TASK REQUIREMENTS: Look through the data below and extract, unchanged, the lines from the one that contains "Tag aluminium rail" to the one that contains "Highlight left black gripper.", both included.

(DATA SECTION Opens)

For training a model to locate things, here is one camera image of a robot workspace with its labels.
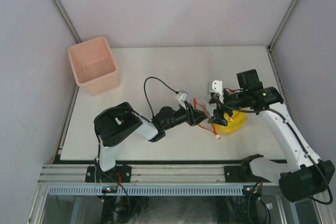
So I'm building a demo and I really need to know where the clear zip top bag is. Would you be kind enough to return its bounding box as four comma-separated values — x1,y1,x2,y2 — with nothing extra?
193,98,247,140

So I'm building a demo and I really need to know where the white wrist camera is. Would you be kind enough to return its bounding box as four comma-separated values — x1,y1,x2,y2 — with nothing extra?
207,80,224,103
175,90,188,108

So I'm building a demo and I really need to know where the pink plastic bin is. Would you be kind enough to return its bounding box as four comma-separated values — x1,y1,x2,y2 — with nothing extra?
68,36,121,95

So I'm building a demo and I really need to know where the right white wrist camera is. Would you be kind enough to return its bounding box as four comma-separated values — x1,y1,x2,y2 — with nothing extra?
207,80,224,103

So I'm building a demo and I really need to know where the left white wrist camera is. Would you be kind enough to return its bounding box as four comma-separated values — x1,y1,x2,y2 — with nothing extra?
175,90,188,108

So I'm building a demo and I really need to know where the left black camera cable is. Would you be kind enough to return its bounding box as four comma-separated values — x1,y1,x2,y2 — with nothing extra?
143,77,181,117

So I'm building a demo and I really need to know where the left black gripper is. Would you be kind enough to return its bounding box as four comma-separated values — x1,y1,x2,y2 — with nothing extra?
163,101,208,131

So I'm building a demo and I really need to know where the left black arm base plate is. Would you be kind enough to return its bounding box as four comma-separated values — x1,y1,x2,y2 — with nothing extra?
85,165,132,183

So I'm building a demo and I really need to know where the grey slotted cable duct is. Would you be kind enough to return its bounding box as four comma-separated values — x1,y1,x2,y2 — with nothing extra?
49,185,244,196

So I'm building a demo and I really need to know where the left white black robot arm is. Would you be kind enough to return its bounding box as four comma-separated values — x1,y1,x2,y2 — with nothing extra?
93,102,207,182

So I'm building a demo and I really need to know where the aluminium rail frame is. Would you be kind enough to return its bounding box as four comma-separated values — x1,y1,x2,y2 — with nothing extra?
38,164,239,185

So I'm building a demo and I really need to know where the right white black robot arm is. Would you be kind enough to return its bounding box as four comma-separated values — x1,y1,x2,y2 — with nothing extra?
208,69,335,205

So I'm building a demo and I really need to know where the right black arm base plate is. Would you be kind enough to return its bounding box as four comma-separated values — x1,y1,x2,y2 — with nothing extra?
224,165,270,183

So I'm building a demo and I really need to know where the yellow fake banana bunch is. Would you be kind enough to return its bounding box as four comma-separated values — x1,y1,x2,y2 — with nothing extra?
213,111,247,135

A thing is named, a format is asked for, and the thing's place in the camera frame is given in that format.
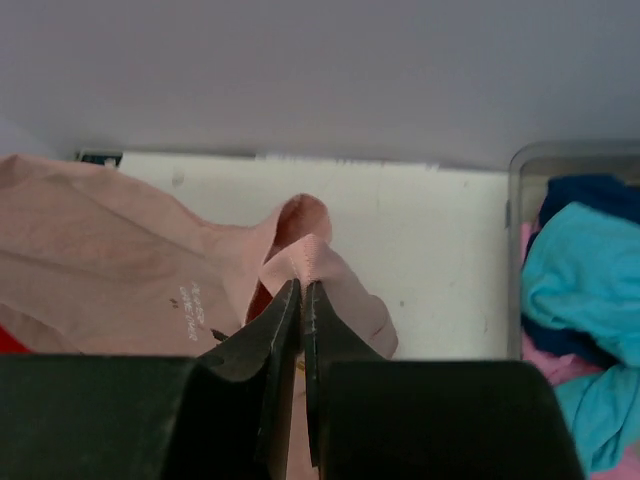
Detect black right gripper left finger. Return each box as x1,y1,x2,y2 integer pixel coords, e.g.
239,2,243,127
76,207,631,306
1,280,301,479

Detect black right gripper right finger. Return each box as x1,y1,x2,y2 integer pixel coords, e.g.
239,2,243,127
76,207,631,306
303,282,584,479

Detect dusty pink t-shirt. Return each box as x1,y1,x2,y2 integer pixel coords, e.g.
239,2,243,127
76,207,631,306
1,155,398,479

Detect folded red t-shirt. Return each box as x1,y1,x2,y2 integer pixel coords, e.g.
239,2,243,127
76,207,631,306
1,325,35,355

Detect turquoise t-shirt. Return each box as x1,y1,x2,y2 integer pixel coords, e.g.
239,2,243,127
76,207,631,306
521,201,640,473

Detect light pink t-shirt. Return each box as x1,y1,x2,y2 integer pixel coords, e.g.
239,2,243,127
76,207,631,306
519,221,640,480

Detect blue label sticker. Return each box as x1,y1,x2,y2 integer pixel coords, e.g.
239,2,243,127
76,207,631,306
76,149,123,169

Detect clear plastic bin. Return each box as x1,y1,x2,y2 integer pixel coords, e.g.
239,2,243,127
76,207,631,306
505,139,639,359

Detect navy blue t-shirt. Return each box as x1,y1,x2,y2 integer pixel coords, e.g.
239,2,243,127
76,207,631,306
520,175,639,367

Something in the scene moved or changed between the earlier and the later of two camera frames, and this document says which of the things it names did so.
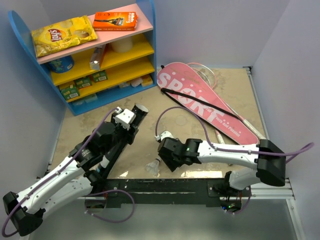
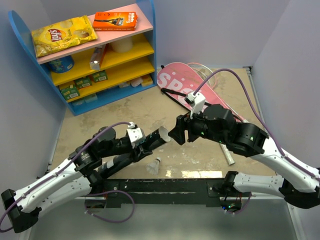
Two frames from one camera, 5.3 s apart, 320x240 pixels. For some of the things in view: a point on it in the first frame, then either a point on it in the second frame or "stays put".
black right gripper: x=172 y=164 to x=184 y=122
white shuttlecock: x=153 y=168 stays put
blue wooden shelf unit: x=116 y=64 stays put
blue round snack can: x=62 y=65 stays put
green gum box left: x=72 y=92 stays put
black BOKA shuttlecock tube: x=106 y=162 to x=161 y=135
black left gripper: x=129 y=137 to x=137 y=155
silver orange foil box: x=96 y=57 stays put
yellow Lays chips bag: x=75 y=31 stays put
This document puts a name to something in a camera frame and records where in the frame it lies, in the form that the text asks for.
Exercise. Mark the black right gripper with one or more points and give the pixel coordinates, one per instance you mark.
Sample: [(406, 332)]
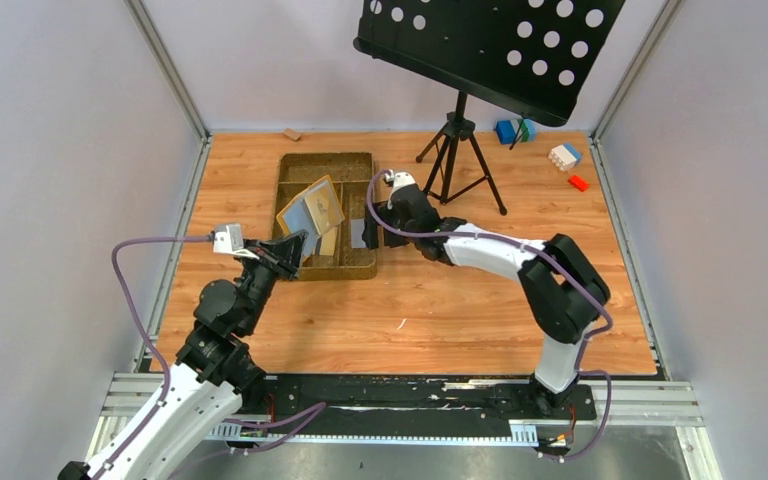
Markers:
[(388, 216)]

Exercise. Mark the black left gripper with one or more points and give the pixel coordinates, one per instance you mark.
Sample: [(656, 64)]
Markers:
[(277, 255)]

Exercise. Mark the yellow leather card holder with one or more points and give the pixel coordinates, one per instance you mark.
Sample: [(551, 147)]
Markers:
[(294, 217)]

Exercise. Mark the beige illustrated card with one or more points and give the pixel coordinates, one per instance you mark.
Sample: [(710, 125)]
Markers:
[(324, 207)]

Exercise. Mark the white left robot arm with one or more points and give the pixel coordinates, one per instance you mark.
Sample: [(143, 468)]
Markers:
[(213, 371)]

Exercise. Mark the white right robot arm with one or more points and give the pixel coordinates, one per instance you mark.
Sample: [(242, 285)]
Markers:
[(565, 293)]

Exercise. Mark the woven straw divided tray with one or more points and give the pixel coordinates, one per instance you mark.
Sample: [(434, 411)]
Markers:
[(351, 173)]

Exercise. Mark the small wooden block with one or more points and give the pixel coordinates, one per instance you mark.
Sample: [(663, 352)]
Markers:
[(292, 134)]

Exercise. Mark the blue green toy block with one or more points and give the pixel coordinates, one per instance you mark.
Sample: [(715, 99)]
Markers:
[(513, 131)]

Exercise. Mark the white blue toy block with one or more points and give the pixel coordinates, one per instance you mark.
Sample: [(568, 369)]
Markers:
[(565, 156)]

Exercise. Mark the red toy block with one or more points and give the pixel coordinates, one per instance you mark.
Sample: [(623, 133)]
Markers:
[(578, 183)]

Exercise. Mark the black music stand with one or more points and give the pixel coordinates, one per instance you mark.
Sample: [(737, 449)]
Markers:
[(530, 58)]

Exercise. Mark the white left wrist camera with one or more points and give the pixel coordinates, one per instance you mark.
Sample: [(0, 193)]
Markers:
[(228, 239)]

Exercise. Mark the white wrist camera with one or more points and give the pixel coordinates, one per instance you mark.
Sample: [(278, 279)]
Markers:
[(228, 239), (396, 180)]

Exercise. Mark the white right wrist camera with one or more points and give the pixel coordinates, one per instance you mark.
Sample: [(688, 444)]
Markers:
[(396, 180)]

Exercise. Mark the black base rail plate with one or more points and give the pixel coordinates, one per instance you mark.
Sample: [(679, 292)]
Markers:
[(411, 406)]

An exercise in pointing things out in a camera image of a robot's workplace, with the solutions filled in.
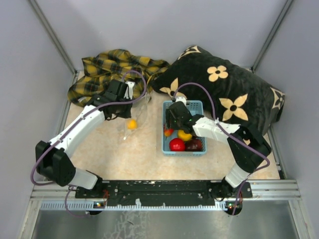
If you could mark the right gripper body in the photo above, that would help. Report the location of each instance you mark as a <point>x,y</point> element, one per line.
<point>171,122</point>

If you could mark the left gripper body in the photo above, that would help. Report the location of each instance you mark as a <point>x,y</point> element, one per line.
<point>124,111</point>

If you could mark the light blue plastic basket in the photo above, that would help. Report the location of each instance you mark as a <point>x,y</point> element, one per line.
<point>195,107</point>

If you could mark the red wax apple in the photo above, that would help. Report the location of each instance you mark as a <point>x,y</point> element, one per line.
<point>168,132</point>

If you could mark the clear zip top bag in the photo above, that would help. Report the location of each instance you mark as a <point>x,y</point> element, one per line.
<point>139,112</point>

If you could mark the small yellow fruit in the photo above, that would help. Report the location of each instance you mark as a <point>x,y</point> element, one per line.
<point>132,124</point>

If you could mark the black floral pillow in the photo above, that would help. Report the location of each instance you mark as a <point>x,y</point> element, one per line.
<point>231,93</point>

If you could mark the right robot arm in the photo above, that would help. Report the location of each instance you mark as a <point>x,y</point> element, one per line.
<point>247,145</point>

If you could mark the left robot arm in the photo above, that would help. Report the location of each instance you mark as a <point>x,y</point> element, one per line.
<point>53,158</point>

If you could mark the orange yellow fruit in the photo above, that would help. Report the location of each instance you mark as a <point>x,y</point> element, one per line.
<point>184,136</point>

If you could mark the yellow plaid shirt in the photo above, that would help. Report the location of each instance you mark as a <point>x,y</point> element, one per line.
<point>117,64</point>

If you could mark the large dark red fruit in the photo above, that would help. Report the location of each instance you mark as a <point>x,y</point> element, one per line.
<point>193,145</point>

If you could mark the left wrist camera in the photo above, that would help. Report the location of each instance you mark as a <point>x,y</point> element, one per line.
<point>129,90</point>

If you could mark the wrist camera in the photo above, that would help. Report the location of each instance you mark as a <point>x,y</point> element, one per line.
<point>129,90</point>
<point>180,99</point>

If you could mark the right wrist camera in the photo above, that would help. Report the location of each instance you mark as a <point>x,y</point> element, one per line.
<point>180,99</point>

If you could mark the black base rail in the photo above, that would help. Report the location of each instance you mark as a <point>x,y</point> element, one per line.
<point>163,192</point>

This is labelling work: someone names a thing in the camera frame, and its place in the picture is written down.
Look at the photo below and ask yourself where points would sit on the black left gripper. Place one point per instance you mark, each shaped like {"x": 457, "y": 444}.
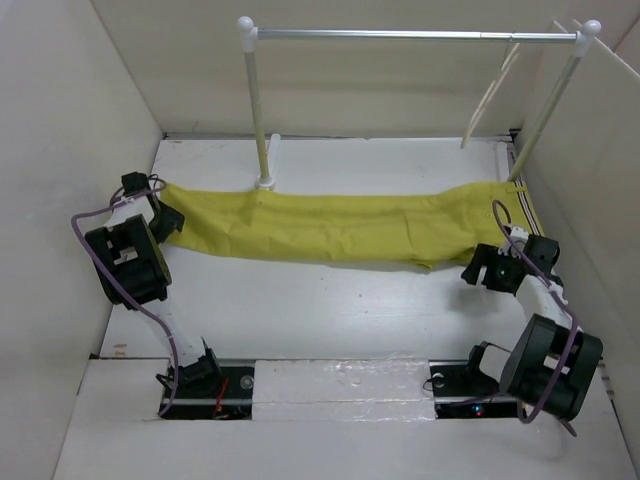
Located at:
{"x": 171, "y": 221}

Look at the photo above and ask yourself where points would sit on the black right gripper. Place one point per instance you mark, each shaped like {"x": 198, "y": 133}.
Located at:
{"x": 488, "y": 255}

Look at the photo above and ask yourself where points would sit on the yellow trousers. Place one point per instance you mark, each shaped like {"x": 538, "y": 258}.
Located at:
{"x": 421, "y": 230}

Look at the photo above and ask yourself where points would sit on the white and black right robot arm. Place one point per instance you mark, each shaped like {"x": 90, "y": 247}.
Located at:
{"x": 553, "y": 362}

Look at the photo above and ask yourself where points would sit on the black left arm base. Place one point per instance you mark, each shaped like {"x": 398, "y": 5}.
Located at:
{"x": 227, "y": 399}

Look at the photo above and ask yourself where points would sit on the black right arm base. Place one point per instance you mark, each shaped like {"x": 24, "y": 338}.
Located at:
{"x": 462, "y": 391}

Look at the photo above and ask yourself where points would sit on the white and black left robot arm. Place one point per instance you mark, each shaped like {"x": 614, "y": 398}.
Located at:
{"x": 133, "y": 273}

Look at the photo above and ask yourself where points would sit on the beige trouser hanger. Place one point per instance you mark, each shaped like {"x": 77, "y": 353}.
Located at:
{"x": 511, "y": 56}

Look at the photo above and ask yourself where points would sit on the white foam block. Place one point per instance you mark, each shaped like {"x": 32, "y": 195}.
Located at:
{"x": 373, "y": 390}

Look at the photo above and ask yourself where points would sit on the white clothes rack with metal bar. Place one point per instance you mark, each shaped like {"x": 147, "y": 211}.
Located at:
{"x": 347, "y": 83}

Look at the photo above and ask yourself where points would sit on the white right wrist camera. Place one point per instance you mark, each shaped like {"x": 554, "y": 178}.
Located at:
{"x": 515, "y": 236}

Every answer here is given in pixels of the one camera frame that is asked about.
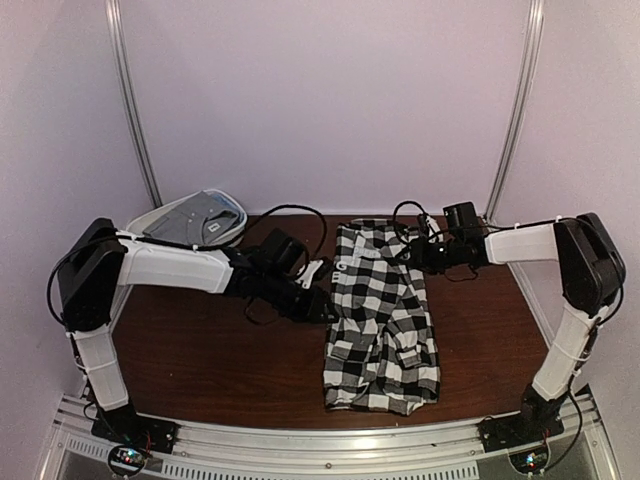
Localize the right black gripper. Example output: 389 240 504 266
396 235 464 274

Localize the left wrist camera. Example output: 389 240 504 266
296 257 333 289

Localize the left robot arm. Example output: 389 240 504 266
46 218 330 444

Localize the black white plaid shirt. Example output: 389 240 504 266
323 219 441 416

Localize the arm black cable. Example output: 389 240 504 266
46 202 329 331
392 199 628 446

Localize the grey folded shirt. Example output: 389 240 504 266
142 190 247 246

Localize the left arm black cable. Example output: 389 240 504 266
46 202 329 331

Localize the right aluminium post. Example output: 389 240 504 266
485 0 545 220

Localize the aluminium post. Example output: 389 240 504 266
105 0 163 208
485 0 545 220

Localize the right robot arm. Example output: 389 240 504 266
401 202 626 442

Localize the aluminium front rail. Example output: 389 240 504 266
35 393 622 479

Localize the white plastic bin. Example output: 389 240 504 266
123 188 249 251

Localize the left aluminium post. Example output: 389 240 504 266
105 0 163 208

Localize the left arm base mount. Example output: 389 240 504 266
91 414 178 454

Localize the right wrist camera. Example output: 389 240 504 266
417 213 444 243

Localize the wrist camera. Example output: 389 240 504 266
417 213 444 243
296 257 333 289

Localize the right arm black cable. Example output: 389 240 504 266
392 199 628 446

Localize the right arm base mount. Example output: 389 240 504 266
477 414 564 453

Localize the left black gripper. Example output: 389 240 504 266
260 269 340 324

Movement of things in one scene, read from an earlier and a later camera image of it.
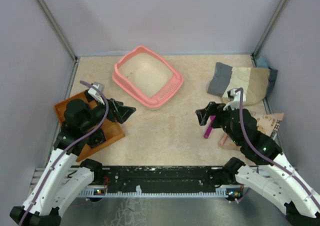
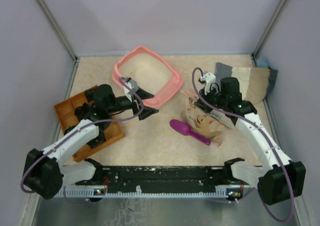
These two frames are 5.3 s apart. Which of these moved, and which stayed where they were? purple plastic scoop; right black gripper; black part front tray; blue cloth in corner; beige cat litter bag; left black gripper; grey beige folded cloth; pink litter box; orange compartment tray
Moved: left black gripper; right black gripper; beige cat litter bag; purple plastic scoop
Stayed: blue cloth in corner; black part front tray; orange compartment tray; grey beige folded cloth; pink litter box
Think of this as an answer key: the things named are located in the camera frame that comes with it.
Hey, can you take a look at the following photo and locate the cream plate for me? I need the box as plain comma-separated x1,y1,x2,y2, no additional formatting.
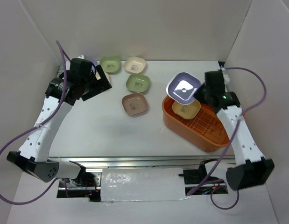
95,72,111,84
123,56,147,74

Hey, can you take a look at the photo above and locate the yellow plate front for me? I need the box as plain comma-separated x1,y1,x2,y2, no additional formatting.
172,100,201,119

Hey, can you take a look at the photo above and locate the purple plate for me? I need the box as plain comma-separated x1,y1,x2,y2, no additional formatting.
90,59,99,67
166,72,201,105

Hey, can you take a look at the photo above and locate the brown plate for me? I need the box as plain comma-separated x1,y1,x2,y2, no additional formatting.
121,92,148,115

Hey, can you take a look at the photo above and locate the green plate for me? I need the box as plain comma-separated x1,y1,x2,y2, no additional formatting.
99,56,121,74
126,74,151,93

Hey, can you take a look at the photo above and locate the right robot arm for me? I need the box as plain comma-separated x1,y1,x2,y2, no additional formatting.
194,70,275,190

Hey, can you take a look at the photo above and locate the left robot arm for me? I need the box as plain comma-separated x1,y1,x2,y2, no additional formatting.
7,58,112,186

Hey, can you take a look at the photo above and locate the orange plastic bin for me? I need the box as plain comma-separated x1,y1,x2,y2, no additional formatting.
162,96,229,153

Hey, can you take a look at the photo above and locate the green plate back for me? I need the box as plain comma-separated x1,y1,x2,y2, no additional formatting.
99,56,121,74

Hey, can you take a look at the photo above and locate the white foil cover sheet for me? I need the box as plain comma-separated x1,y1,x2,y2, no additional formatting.
100,168,186,202

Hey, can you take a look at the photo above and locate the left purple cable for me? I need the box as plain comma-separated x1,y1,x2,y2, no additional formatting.
0,41,72,206

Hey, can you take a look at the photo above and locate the aluminium rail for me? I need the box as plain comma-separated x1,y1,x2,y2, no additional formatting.
47,155,236,170

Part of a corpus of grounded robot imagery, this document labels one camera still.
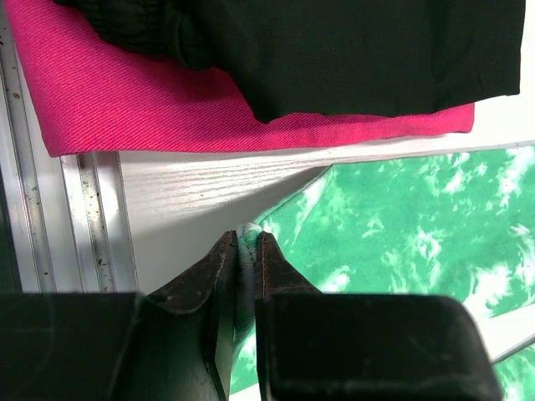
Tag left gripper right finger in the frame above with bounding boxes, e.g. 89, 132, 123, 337
255, 233, 502, 401

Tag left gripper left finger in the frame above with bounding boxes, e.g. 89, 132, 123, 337
1, 231, 237, 400

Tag green tie-dye trousers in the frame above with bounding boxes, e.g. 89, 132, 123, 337
237, 145, 534, 400

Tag pink folded trousers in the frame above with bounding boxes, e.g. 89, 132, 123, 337
4, 1, 475, 156

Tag black folded trousers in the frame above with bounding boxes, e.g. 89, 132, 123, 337
70, 0, 526, 123

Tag aluminium rail frame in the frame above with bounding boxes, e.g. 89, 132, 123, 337
1, 19, 138, 292

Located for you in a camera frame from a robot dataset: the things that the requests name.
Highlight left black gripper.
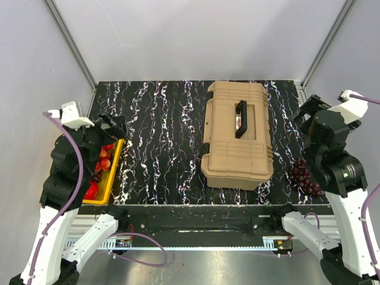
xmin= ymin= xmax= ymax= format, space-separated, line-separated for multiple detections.
xmin=65 ymin=109 xmax=129 ymax=175

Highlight tan plastic tool box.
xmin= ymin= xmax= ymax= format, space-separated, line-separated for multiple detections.
xmin=201 ymin=81 xmax=274 ymax=191

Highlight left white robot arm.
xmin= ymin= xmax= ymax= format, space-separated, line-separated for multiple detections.
xmin=9 ymin=110 xmax=129 ymax=284

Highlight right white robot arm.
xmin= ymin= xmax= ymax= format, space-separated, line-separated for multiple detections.
xmin=270 ymin=90 xmax=379 ymax=284

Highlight red cherry cluster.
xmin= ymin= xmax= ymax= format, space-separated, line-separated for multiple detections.
xmin=94 ymin=144 xmax=115 ymax=172

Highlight black marble pattern mat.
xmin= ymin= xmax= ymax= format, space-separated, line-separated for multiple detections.
xmin=90 ymin=80 xmax=326 ymax=205

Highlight yellow plastic bin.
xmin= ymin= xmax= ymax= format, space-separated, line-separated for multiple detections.
xmin=83 ymin=139 xmax=124 ymax=205

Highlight purple grapes in bin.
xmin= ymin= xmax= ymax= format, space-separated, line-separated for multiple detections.
xmin=92 ymin=172 xmax=102 ymax=183

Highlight dark purple grape bunch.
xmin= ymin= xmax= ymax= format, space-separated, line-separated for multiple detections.
xmin=289 ymin=158 xmax=325 ymax=197

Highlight red apple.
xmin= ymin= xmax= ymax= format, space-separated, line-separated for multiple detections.
xmin=84 ymin=182 xmax=99 ymax=200

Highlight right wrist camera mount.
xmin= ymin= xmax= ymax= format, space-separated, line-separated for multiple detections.
xmin=328 ymin=90 xmax=368 ymax=125

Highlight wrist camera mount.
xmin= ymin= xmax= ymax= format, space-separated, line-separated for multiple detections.
xmin=328 ymin=90 xmax=368 ymax=125
xmin=48 ymin=101 xmax=94 ymax=130

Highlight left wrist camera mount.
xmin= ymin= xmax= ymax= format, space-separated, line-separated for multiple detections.
xmin=48 ymin=101 xmax=94 ymax=130

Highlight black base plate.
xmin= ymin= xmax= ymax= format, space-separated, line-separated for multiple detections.
xmin=97 ymin=204 xmax=306 ymax=249

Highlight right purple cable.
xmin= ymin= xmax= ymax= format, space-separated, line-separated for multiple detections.
xmin=252 ymin=93 xmax=380 ymax=283

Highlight purple cable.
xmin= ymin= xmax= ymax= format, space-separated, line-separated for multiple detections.
xmin=28 ymin=111 xmax=169 ymax=285
xmin=252 ymin=93 xmax=380 ymax=283

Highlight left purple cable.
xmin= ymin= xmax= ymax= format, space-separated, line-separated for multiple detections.
xmin=28 ymin=111 xmax=169 ymax=285

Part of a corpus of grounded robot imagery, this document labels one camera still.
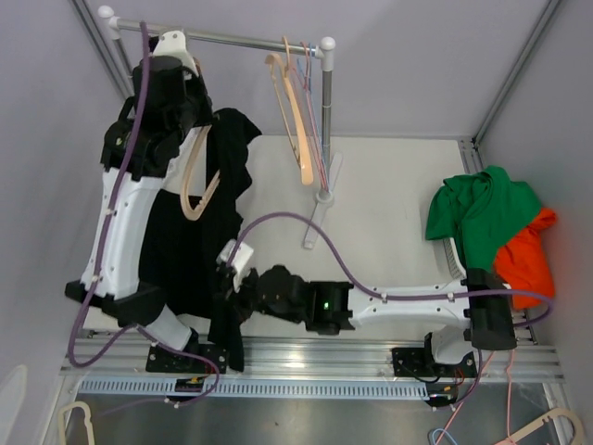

(DATA SECTION Closes)

WRITTEN ANSWER:
Tag aluminium rail frame in the frame above with bounding boxes, e.g. 89, 132, 123, 337
1, 19, 138, 292

Located for you in a camera frame from a robot dataset: the things that the requests name.
Highlight left black gripper.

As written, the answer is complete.